Leveraging Kafka for Change Data Capture in Microservices
Use Apache Kafka for real-time Change Data Capture to sync databases and microservices seamlessly
In microservices architecture, data is often scattered across isolated, polyglot databases. Keeping these services in sync without tightly coupling them can be challenging. Change Data Capture (CDC) is a technique that captures changes in databases (insert, update, delete) and streams them in real-time — enabling event-driven microservices and reactive data flows.
By integrating CDC with Apache Kafka, teams can ensure real-time, decoupled, and scalable data propagation between services and systems. In this post, we explore how to implement CDC using Kafka and best practices for microservices data integration.
What is Change Data Capture (CDC)?
CDC is the process of detecting and capturing changes made to a database, and making that change available to other systems in real-time.
CDC enables:
- Event-driven microservices that react to DB changes
- Audit logs for compliance
- ETL pipelines for analytics and data lakes
- Database replication and backup
Why Kafka for CDC?
Apache Kafka is ideal for CDC due to:
- High throughput and durability
- Built-in support for partitioning and ordering
- Native integration with tools like Debezium
- Fault-tolerant and replayable event logs
Kafka turns change events into immutable streams that can be consumed asynchronously by multiple services.

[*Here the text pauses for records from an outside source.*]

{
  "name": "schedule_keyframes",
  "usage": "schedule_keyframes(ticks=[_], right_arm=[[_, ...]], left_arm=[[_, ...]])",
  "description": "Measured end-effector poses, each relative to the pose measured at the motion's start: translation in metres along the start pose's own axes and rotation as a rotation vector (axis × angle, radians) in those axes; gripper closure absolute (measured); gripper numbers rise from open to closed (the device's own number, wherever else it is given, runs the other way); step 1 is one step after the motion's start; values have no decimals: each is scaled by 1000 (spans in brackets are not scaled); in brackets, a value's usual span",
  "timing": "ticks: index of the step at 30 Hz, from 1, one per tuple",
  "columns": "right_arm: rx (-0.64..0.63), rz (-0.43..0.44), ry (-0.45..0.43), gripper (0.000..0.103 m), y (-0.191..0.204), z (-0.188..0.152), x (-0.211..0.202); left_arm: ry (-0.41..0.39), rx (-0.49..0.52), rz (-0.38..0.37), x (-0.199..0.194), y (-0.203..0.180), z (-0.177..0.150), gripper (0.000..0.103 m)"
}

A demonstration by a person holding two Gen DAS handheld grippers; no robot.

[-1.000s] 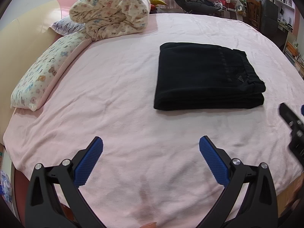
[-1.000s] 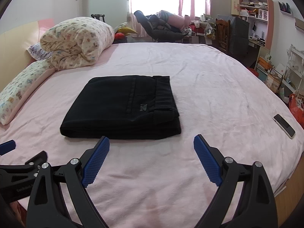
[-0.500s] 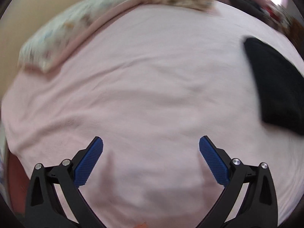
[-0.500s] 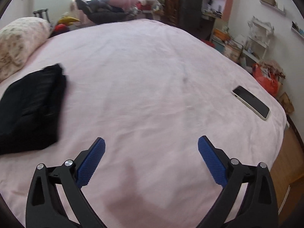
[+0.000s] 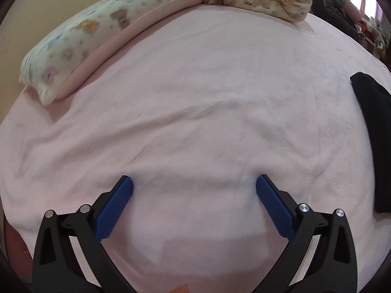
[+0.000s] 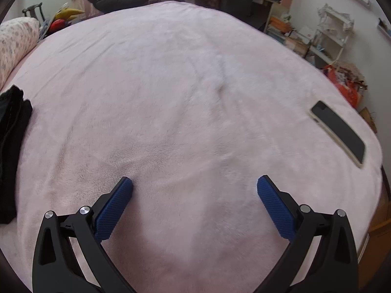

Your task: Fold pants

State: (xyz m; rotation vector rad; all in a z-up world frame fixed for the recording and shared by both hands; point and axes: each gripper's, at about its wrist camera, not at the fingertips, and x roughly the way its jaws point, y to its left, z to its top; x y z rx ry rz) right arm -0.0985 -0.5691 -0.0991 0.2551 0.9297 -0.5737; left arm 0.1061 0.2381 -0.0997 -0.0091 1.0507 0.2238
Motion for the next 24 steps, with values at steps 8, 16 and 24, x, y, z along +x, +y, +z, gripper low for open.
schedule_keyframes(ticks=[8,16,24], right_arm=[[50,69,-3,1,-8,-6,-1],[52,74,0,1,-12,-2,1],[44,138,-10,1,-15,-5,-2]], left_arm=[[-126,92,52,-1,-25,-11,2],[-116,49,-23,-1,-14,-11,2],[-126,90,-90,-2,-27,-8,2]])
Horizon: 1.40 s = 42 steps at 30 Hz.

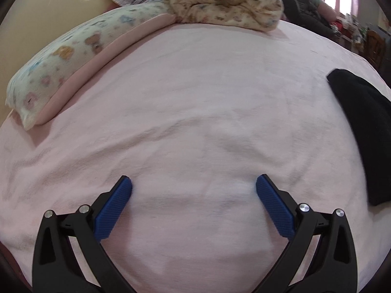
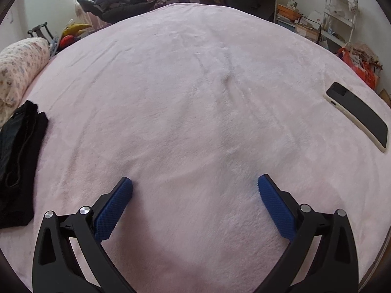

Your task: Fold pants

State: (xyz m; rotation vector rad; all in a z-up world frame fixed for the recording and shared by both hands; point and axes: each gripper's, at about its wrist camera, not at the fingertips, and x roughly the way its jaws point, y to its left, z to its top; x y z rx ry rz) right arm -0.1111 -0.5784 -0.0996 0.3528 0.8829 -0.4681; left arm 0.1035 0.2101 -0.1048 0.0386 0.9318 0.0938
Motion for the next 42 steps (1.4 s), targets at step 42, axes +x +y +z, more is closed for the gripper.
schedule_keyframes(ticks=[42], right_arm=[[-27,-24,6,1,7,-4,2]], left_arm=[[11,93,-33,7,-7,0,2]])
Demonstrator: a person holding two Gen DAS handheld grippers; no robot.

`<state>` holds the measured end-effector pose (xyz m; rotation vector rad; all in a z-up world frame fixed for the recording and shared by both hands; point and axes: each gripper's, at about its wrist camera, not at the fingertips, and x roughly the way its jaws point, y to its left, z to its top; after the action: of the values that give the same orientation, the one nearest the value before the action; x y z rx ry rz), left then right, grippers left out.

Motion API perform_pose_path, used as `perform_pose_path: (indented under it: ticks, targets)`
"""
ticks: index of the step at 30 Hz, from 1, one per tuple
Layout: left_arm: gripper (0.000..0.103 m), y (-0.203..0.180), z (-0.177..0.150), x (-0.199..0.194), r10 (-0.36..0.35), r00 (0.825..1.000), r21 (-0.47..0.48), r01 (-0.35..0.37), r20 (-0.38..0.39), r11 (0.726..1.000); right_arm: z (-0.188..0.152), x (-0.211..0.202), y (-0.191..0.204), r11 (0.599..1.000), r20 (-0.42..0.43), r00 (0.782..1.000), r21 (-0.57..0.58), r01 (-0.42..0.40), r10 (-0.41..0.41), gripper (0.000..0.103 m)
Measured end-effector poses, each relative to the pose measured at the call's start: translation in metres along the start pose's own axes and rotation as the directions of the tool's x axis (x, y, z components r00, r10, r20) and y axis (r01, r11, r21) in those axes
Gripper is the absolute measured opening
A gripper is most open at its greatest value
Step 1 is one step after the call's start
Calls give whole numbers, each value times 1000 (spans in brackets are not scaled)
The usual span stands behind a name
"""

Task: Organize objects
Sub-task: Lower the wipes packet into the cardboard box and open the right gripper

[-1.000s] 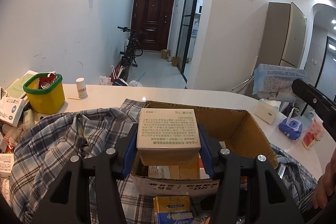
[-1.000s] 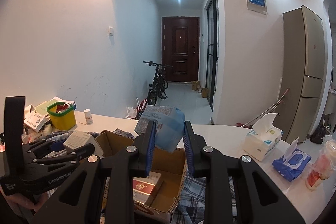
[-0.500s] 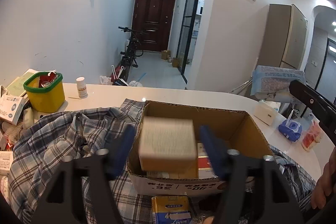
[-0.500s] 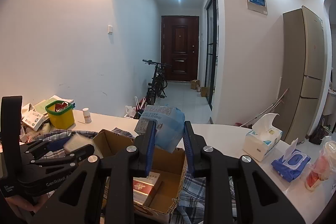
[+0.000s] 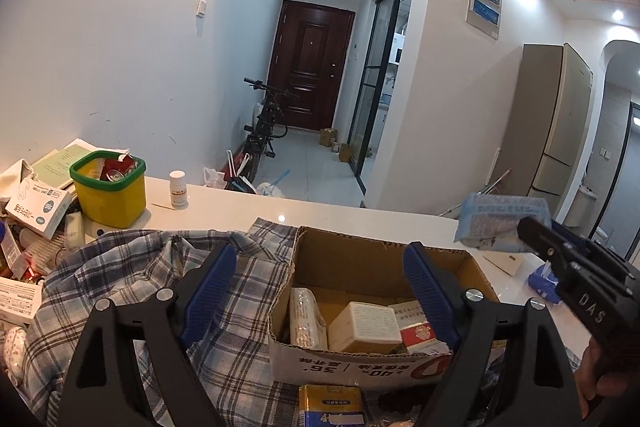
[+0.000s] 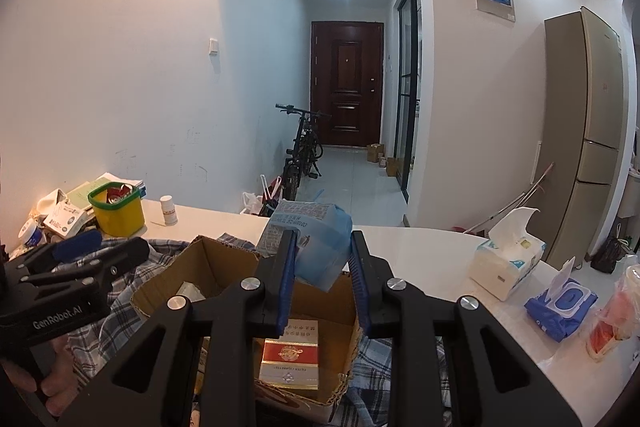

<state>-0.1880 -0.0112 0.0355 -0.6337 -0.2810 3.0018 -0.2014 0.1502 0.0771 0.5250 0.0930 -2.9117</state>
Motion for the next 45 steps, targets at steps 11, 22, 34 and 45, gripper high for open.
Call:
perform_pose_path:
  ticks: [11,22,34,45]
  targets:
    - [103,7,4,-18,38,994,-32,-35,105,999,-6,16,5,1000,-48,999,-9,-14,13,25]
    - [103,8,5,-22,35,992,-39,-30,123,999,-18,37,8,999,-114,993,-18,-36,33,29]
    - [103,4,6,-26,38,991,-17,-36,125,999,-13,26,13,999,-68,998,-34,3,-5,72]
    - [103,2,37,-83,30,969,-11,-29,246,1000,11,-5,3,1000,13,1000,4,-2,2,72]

CDC Architecture with Kafka and Debezium
+-------------+ +------------------+ +----------------------+
| MySQL/Postgres/etc | → | Debezium Source | → Kafka | Microservices (Sinks) |
+-------------+ +------------------+ +----------------------+
- Debezium captures database changes using DB logs (binlog, WAL, redo)
- Kafka Connect acts as a bridge between Debezium and Kafka
- Kafka Topics store changes per table or event type
- Microservices consume topics to react or update their local state
Setting Up CDC with Kafka + Debezium
- Start Kafka and Kafka Connect
Use Docker or Helm to deploy Kafka and Kafka Connect.

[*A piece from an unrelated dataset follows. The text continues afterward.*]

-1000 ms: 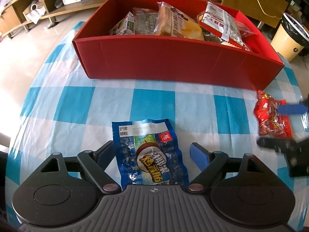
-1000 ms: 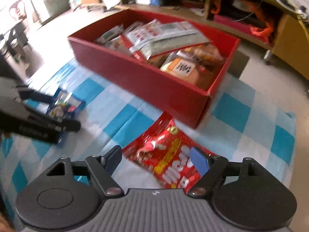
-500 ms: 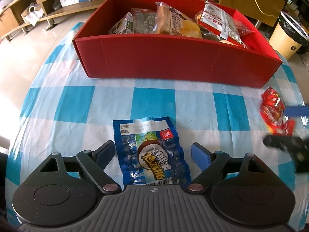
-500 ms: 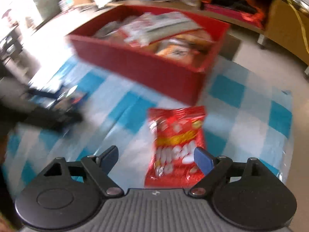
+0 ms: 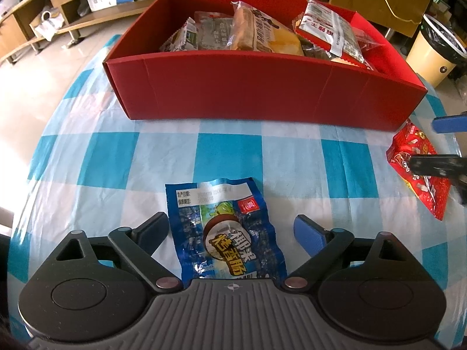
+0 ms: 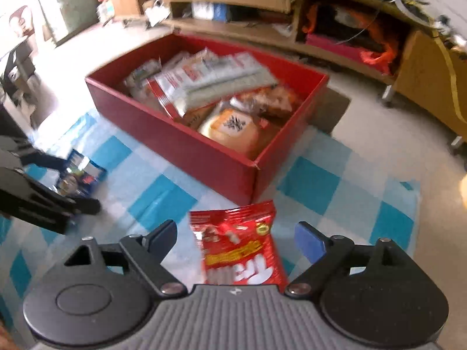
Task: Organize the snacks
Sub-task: 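Grasp the blue coconut pouch with the left tool while the right tool grasps the Trolli bag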
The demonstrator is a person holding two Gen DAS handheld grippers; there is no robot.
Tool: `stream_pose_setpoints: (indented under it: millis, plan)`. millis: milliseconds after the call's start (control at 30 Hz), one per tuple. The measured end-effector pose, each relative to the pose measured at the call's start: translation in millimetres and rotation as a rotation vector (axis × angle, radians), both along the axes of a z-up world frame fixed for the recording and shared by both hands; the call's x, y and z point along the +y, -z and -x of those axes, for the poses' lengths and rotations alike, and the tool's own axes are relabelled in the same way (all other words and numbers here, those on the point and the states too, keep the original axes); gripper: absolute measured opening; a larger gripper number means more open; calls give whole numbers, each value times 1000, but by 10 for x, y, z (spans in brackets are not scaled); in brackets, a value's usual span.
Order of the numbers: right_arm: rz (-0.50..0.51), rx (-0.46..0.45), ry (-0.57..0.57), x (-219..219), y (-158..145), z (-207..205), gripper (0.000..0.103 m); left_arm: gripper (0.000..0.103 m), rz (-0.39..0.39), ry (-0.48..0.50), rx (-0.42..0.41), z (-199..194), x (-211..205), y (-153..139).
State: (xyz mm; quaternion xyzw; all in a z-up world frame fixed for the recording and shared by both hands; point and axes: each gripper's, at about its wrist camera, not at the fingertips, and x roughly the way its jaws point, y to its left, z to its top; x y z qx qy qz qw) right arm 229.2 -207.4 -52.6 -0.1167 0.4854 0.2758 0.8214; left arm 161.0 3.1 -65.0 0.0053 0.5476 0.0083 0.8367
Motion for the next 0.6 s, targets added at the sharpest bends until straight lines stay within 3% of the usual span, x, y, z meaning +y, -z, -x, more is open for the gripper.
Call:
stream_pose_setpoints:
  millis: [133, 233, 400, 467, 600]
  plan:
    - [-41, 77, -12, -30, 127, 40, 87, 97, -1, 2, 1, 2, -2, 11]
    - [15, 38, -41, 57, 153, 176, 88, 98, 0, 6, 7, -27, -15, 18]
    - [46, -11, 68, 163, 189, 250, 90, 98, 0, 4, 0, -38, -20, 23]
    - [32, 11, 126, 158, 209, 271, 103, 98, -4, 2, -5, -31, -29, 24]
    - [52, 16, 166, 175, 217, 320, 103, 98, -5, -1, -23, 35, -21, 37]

- Configure Debezium Source Connector
Example: Capture changes from MySQL
{
"name": "mysql-cdc-connector",
"config": {
"connector.class": "io.debezium.connector.mysql.MySqlConnector",
"database.hostname": "mysql-db",
"database.port": "3306",
"database.user": "cdcuser",
"database.password": "cdcpass",
"database.server.id": "12345",
"database.server.name": "inventory",
"database.include.list": "inventory",
"table.include.list": "inventory.orders",
"database.history.kafka.bootstrap.servers": "kafka:9092",
"database.history.kafka.topic": "schema-changes.inventory"
}
}
Submit with:
curl -X POST -H "Content-Type: application/json" \
--data @cdc-config.json \
http://localhost:8083/connectors
- Consume CDC Events in Microservices
Messages are published to Kafka like:
{
"before": {"id": 1, "status": "pending"},
"after": {"id": 1, "status": "shipped"},
"source": {...},
"op": "u", // u = update, c = create, d = delete
"ts_ms": 1683560000
}
Services parse these changes and trigger actions accordingly.
Common Patterns in Microservices
- Outbox Pattern: Service writes events to a separate table; CDC publishes those rows to Kafka.
- Dual Writes: Avoid writing to DB and Kafka separately; use transactional outbox instead.
- Local Materialized Views: Services consume change streams to maintain local read-optimized replicas.
Handling Schema Changes
Debezium supports Schema Registry and Avro/JSON converters.
Enable:
value.converter=io.confluent.connect.avro.AvroConverter
value.converter.schema.registry.url=http://schema-registry:8081
This ensures producers and consumers share schema compatibility.
Best Practices
- Use partitioning keys aligned with service ownership
- Maintain idempotent consumers to handle retries gracefully
- Use dead letter queues (DLQs) for failed messages
- Monitor lag and topic growth with Prometheus/Grafana
- Secure the pipeline with SASL/TLS and RBAC
Monitoring CDC Pipelines
- Use Debezium’s metrics (
/metrics
) for lag, error counts - Monitor Kafka Connect REST APIs (
/connectors
,/status
) - Alert on lag in consumer groups and under-replicated partitions
- Log and audit op types (c/u/d) for change tracking
Conclusion
By integrating Kafka with CDC, microservices can achieve real-time data sync without tight coupling. Tools like Debezium make it easy to capture changes and stream them into Kafka, where they can be consumed, audited, and acted upon in a scalable, fault-tolerant way.
With the right architecture and practices, Kafka-powered CDC can supercharge your microservices ecosystem with event-driven data movement, enhanced reliability, and increased agility.